### EXERCISE GOAL
The reply should hold every line of the listing exactly, and none of its images.

### DATA BELOW
==============================
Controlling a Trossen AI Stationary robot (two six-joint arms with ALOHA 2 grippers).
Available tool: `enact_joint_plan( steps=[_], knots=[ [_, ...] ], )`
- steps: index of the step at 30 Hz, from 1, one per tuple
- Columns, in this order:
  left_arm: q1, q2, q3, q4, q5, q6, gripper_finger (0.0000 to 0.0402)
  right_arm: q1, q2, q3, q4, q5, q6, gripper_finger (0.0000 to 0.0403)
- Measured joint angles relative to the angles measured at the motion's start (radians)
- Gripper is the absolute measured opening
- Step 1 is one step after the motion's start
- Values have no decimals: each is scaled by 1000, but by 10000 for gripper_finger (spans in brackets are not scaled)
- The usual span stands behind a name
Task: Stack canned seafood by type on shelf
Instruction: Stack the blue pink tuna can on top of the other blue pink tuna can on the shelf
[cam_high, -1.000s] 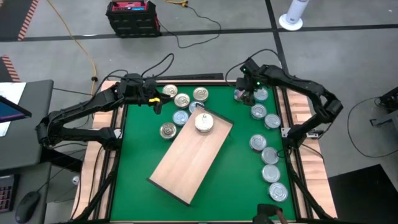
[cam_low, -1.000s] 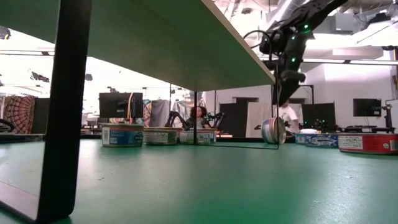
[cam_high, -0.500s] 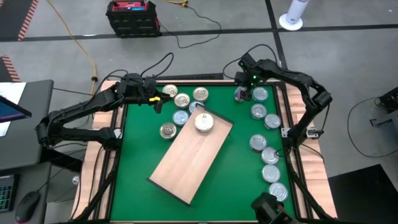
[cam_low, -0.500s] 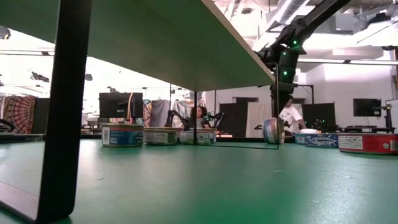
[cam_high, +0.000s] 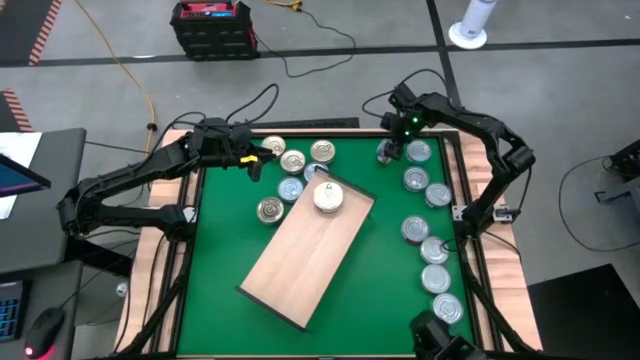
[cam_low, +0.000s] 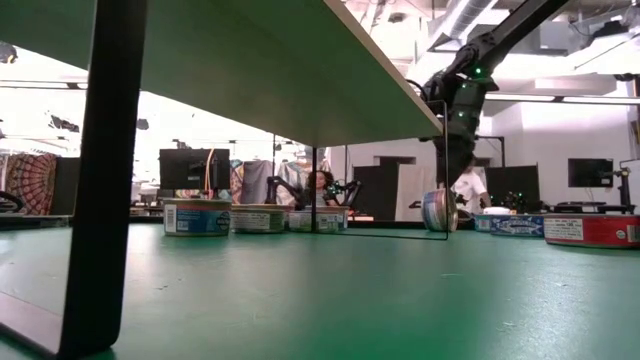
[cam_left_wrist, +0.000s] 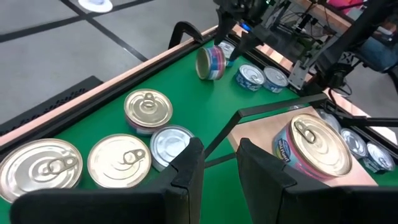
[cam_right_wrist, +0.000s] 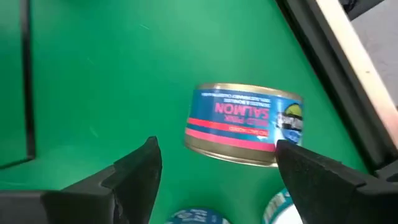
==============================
### SOLUTION
Controlling a Trossen AI Stationary robot (two six-joint arms with ALOHA 2 grippers).
Available tool: `enact_joint_plan( steps=[_], knots=[ [_, ...] ], )`
- steps: index of the step at 30 Hz, from 1, one per tuple
- Columns, in this order:
  left_arm: q1, q2, q3, q4, q5, q6, gripper_finger (0.0000 to 0.0402)
  right_arm: q1, q2, q3, q4, q5, q6, gripper_finger (0.0000 to 0.0403)
- Measured joint angles relative to the angles measured at the motion's start (radians)
- Gripper is the absolute measured opening
- Step 1 is one step after the motion's start
- Values have no decimals: each is scaled by 1000, but by 10000 for gripper_finger (spans in brackets are not scaled)
- The usual span stands behind a name
Task: Stack canned seafood by type on shelf
Instruction: Stack the blue pink tuna can on top of the other blue pink tuna can on the shelf
[cam_high, -1.000s] 
[cam_low, -1.000s] 
[cam_high, -0.500s] 
[cam_low, -0.500s] 
[cam_high, +0.000s] 
[cam_low, +0.000s] 
[cam_left_wrist, +0.000s] 
[cam_right_wrist, +0.000s] 

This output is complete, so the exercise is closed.